* [What is needed]: Print every entry exactly as it appears, but skip the pictures.

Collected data

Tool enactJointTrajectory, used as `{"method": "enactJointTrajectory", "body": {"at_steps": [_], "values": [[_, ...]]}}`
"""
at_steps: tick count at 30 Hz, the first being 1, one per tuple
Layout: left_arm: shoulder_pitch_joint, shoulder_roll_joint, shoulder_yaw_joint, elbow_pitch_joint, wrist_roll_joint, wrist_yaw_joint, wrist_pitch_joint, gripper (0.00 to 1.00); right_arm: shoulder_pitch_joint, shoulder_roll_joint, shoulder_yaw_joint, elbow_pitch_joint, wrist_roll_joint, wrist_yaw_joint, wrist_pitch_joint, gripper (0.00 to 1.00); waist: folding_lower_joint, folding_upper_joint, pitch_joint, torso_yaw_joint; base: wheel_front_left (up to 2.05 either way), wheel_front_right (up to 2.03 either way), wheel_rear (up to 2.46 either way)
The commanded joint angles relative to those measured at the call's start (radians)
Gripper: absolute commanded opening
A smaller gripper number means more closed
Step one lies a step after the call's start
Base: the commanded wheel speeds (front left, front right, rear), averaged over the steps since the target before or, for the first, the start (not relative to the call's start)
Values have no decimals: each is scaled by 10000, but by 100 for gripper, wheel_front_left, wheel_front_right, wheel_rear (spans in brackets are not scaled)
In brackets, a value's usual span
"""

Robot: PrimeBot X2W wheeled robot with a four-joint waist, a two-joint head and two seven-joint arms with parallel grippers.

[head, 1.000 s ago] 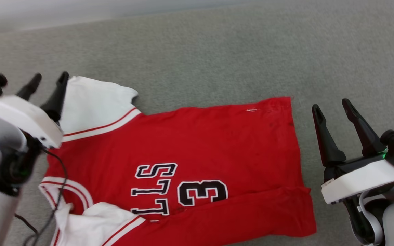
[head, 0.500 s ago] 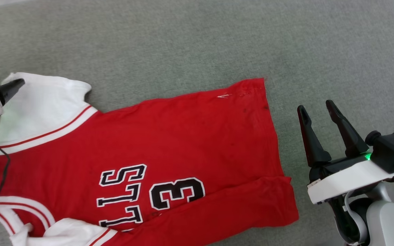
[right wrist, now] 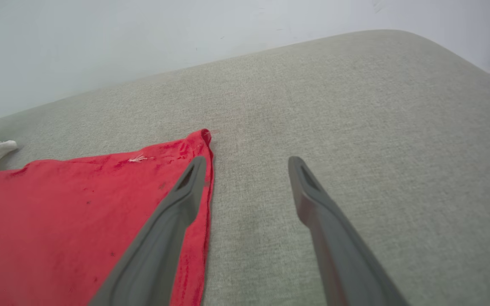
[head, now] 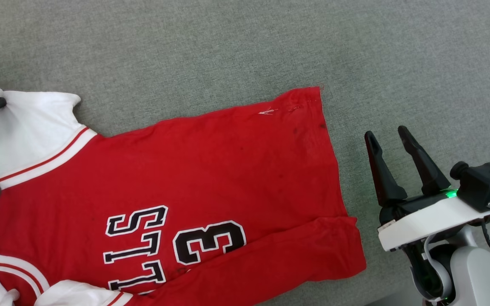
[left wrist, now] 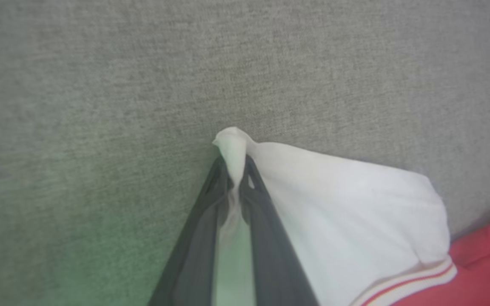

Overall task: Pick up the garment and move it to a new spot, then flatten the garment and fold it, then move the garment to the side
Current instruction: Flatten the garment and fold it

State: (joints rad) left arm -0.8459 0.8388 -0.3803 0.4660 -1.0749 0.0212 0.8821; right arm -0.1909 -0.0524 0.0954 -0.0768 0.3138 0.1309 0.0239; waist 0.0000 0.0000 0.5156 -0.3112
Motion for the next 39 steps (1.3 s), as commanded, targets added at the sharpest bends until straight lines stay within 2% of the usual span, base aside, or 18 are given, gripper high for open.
{"method": "enactJointTrajectory", "body": {"at_steps": [1, 5, 8, 16, 20, 25, 28, 33, 34, 35, 36, 39], "values": [[612, -662, -410, 273, -72, -15, 60, 0, -155, 37, -62, -18, 18, -4, 15, 100, 0, 0, 0, 13, 0, 0, 0], [520, -718, -321, 323, -7, -69, -285, 0, -271, 38, -174, -21, 158, -2, 248, 100, 0, 0, -101, 153, 0, 0, 0], [260, -735, -305, 306, 211, -178, -715, 0, -496, -1, -198, 264, 467, -4, 814, 100, 0, 0, -245, 327, 0, 0, 0], [-345, -1206, -318, -121, 537, -538, -1782, 0, -2135, -1080, 232, 1704, 1589, -2, 3863, 100, 0, 0, -658, 1165, 0, 0, 0], [-504, -1505, -513, -399, 717, -698, -2034, 0, -3128, -1527, 560, 2329, 1763, -2, 5000, 100, 0, 0, -660, 1624, 0, 0, 0], [-708, -1704, -629, -634, 831, -815, -2203, 0, -4086, -1840, 941, 3058, 1796, -2, 6059, 100, 0, 0, -534, 1989, 0, 0, 0], [-798, -1852, -730, -744, 881, -890, -2277, 0, -4600, -1999, 1178, 3701, 1795, -4, 7011, 100, 0, 0, -436, 2192, 0, 0, 0], [-724, -1942, -818, -759, 881, -1001, -2414, 0, -4697, -1907, 1497, 4856, 1833, -4, 8829, 100, 0, 0, -412, 2346, 0, 0, 0], [-705, -1960, -827, -750, 867, -1019, -2439, 0, -4683, -1886, 1526, 5036, 1799, -4, 9137, 69, 0, 0, -417, 2364, 0, 0, 0], [-691, -1972, -832, -737, 851, -1019, -2450, 0, -4707, -1861, 1539, 5131, 1801, -4, 9291, 29, 0, 0, -421, 2380, 0, 0, 0], [-672, -1981, -844, -712, 841, -1033, -2455, 0, -4752, -1826, 1514, 5215, 1833, -4, 9396, 0, 0, 0, -438, 2400, 0, 0, 0], [-608, -1958, -833, -652, 829, -1101, -2580, 0, -5029, -1739, 1448, 5173, 1855, -2, 9257, 0, 0, 0, -555, 2441, 0, 0, 0]]}}
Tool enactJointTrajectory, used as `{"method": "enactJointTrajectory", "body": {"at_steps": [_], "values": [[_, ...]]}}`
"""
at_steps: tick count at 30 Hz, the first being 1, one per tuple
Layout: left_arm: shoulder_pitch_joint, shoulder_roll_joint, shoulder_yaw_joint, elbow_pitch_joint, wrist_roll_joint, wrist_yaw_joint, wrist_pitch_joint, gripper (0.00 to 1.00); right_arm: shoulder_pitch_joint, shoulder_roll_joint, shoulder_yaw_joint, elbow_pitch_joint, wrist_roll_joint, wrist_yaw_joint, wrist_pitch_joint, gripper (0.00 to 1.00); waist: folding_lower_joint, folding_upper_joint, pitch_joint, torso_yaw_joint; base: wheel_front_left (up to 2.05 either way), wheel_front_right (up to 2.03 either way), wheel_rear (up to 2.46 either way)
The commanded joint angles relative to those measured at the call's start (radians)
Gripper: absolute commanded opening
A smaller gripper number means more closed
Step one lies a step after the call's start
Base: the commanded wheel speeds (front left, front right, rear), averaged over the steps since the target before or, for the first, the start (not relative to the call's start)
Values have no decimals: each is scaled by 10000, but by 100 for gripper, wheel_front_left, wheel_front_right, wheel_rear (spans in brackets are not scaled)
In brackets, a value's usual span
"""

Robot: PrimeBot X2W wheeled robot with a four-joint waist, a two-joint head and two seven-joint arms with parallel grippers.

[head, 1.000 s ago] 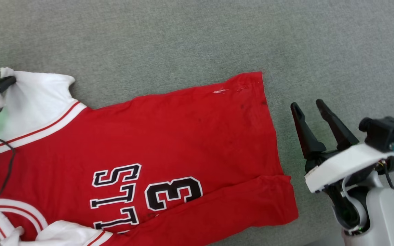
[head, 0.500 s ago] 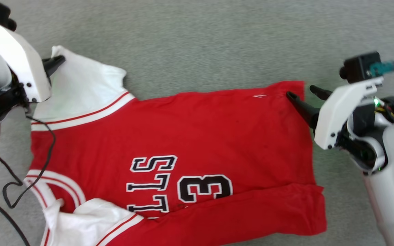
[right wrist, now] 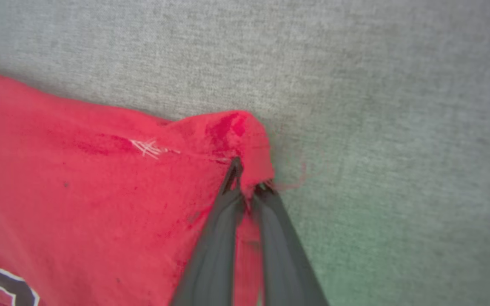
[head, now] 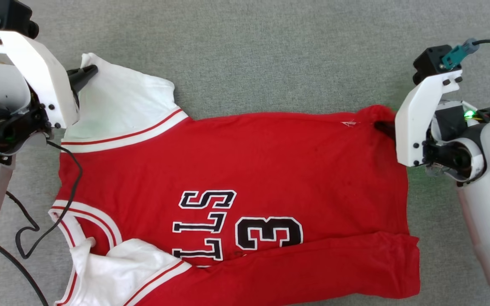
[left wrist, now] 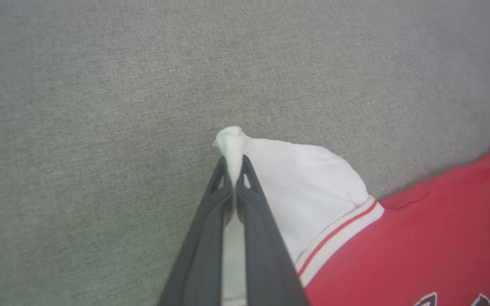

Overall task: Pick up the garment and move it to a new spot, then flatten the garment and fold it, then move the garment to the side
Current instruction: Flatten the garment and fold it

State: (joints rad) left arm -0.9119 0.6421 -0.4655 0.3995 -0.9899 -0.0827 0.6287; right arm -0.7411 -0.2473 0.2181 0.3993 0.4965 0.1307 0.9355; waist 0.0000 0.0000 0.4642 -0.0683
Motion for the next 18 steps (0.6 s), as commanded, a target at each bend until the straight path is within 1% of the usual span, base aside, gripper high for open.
{"method": "enactJointTrajectory", "body": {"at_steps": [1, 8, 13, 18], "values": [[82, 30, 43, 30, -15, -59, -116, 0, 360, 206, 183, 327, 30, 0, 25, 0, 0, 0, -111, 21, 0, 0, 0], [390, 159, 201, 14, 36, -135, -789, 0, -39, -62, -349, -283, -18, -2, -997, 0, 0, 0, -766, 133, 0, 0, 0], [904, 230, 340, -82, -81, -162, -1242, 0, 400, -79, -798, -464, 21, -2, -1359, 0, 0, 0, -1332, 234, 0, 0, 0], [1894, 381, 615, -492, -271, -28, -1824, 0, 1189, -108, -1070, -820, 61, -2, -1716, 0, 0, 0, -1923, 322, 0, 0, 0]]}}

* [Result for this task]:
Tool enactJointTrajectory, used as `{"method": "enactJointTrajectory", "body": {"at_steps": [_], "values": [[_, ...]]}}`
"""
at_steps: tick count at 30 Hz, the first being 1, one per tuple
Layout: left_arm: shoulder_pitch_joint, shoulder_roll_joint, shoulder_yaw_joint, elbow_pitch_joint, wrist_roll_joint, wrist_yaw_joint, wrist_pitch_joint, gripper (0.00 to 1.00); right_arm: shoulder_pitch_joint, shoulder_roll_joint, shoulder_yaw_joint, elbow_pitch_joint, wrist_roll_joint, wrist_yaw_joint, wrist_pitch_joint, gripper (0.00 to 1.00); waist: folding_lower_joint, folding_upper_joint, pitch_joint, torso_yaw_joint; base: wheel_front_left (up to 2.05 either way), wheel_front_right (up to 2.03 either way), wheel_rear (up to 2.46 either way)
The commanded joint angles relative to those measured at the call's start (radians)
Gripper: absolute commanded opening
A smaller gripper number means more closed
Step one lies a step after the call's start
Base: the commanded wheel speeds (front left, front right, rear), averaged over the steps since the target before or, for the first, the start (not relative to the call's start)
Values have no decimals: each is scaled by 10000, but by 100 for gripper, wheel_front_left, wheel_front_right, wheel_rear (spans in brackets are not scaled)
In brackets, a value's usual span
"""

Robot: PrimeBot X2W wheeled robot with a four-joint waist, a two-joint head and two seven-joint arms with parallel grippers.

[head, 1.000 s ago] 
[head, 0.500 s ago] 
[right wrist, now] 
[head, now] 
[left wrist, now] 

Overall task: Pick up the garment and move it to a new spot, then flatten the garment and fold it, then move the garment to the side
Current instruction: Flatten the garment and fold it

State: (joints rad) left arm -0.8459 0.8388 -0.3803 0.4660 -1.0749 0.0212 0.8821; right arm -0.1909 -0.0524 0.0954 -0.0768 0.3138 0.1309 0.0239; waist 0.0000 0.0000 0.5156 -0.3112
Motion for the next 39 steps (1.3 s), as commanded, targets added at the sharpest bends until straight lines stay within 2% of the usual span, base aside, or 18 are given, gripper high for open.
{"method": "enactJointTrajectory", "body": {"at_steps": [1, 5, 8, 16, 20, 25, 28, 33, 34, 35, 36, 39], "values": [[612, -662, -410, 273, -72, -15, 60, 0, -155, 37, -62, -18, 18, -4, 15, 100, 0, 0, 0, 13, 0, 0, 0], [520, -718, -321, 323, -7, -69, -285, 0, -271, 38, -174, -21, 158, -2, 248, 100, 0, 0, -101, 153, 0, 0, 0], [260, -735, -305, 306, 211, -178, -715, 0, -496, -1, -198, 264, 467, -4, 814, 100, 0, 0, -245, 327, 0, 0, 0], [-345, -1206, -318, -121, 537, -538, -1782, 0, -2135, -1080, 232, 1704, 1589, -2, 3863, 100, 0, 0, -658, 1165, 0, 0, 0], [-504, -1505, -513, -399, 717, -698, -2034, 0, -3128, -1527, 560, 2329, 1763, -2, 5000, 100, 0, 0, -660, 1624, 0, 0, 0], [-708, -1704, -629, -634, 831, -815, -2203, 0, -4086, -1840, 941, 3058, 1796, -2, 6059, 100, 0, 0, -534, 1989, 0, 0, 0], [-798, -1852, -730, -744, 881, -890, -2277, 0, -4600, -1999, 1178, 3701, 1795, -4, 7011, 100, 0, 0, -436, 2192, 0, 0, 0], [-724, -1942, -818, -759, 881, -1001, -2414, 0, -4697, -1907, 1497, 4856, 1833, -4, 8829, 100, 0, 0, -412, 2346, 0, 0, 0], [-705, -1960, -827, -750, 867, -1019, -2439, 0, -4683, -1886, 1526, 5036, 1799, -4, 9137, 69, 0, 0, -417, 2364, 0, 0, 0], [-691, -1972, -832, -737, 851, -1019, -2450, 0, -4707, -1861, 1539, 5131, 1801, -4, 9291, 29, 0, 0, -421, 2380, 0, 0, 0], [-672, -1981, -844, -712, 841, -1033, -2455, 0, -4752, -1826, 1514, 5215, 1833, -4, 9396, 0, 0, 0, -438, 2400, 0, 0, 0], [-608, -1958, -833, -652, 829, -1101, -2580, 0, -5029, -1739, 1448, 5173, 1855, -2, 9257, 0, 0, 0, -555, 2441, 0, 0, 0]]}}
Tool enactJointTrajectory, used as `{"method": "enactJointTrajectory", "body": {"at_steps": [_], "values": [[_, ...]]}}`
"""
at_steps: tick count at 30 Hz, the first being 1, one per tuple
Layout: left_arm: shoulder_pitch_joint, shoulder_roll_joint, shoulder_yaw_joint, elbow_pitch_joint, wrist_roll_joint, wrist_yaw_joint, wrist_pitch_joint, gripper (0.00 to 1.00); right_arm: shoulder_pitch_joint, shoulder_roll_joint, shoulder_yaw_joint, elbow_pitch_joint, wrist_roll_joint, wrist_yaw_joint, wrist_pitch_joint, gripper (0.00 to 1.00); waist: folding_lower_joint, folding_upper_joint, pitch_joint, torso_yaw_joint; base: wheel_front_left (up to 2.05 either way), wheel_front_right (up to 2.03 either way), wheel_rear (up to 2.46 either way)
The commanded joint angles relative to those measured at the call's start (radians)
Gripper: absolute commanded opening
A smaller gripper number means more closed
Step one lies a step after the call's start
Base: the commanded wheel speeds (front left, front right, rear), averaged over the steps since the target before or, for the first, the start (not relative to the call's start)
Values have no decimals: each is scaled by 10000, but by 100 for gripper, wheel_front_left, wheel_front_right, wheel_rear (spans in brackets are not scaled)
In brackets, a value's usual span
"""

Robot: PrimeBot X2W wheeled robot with a four-joint waist, a two-joint head and two seven-joint arms with parallel grippers.

[head, 1.000 s ago] 
[head, 0.500 s ago] 
[right wrist, now] 
[head, now] 
[left wrist, now] 

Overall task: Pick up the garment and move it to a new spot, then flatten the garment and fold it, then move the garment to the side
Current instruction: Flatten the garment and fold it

State: (joints rad) left arm -0.9119 0.6421 -0.4655 0.3995 -0.9899 -0.0827 0.6287; right arm -0.7411 -0.2473 0.2181 0.3993 0.4965 0.1307 0.9355; waist 0.0000 0.0000 0.4642 -0.0683
Motion for the next 18 steps (0.6 s), as commanded, a target at each bend until the straight path is within 1% of the usual span, base aside, gripper high for open.
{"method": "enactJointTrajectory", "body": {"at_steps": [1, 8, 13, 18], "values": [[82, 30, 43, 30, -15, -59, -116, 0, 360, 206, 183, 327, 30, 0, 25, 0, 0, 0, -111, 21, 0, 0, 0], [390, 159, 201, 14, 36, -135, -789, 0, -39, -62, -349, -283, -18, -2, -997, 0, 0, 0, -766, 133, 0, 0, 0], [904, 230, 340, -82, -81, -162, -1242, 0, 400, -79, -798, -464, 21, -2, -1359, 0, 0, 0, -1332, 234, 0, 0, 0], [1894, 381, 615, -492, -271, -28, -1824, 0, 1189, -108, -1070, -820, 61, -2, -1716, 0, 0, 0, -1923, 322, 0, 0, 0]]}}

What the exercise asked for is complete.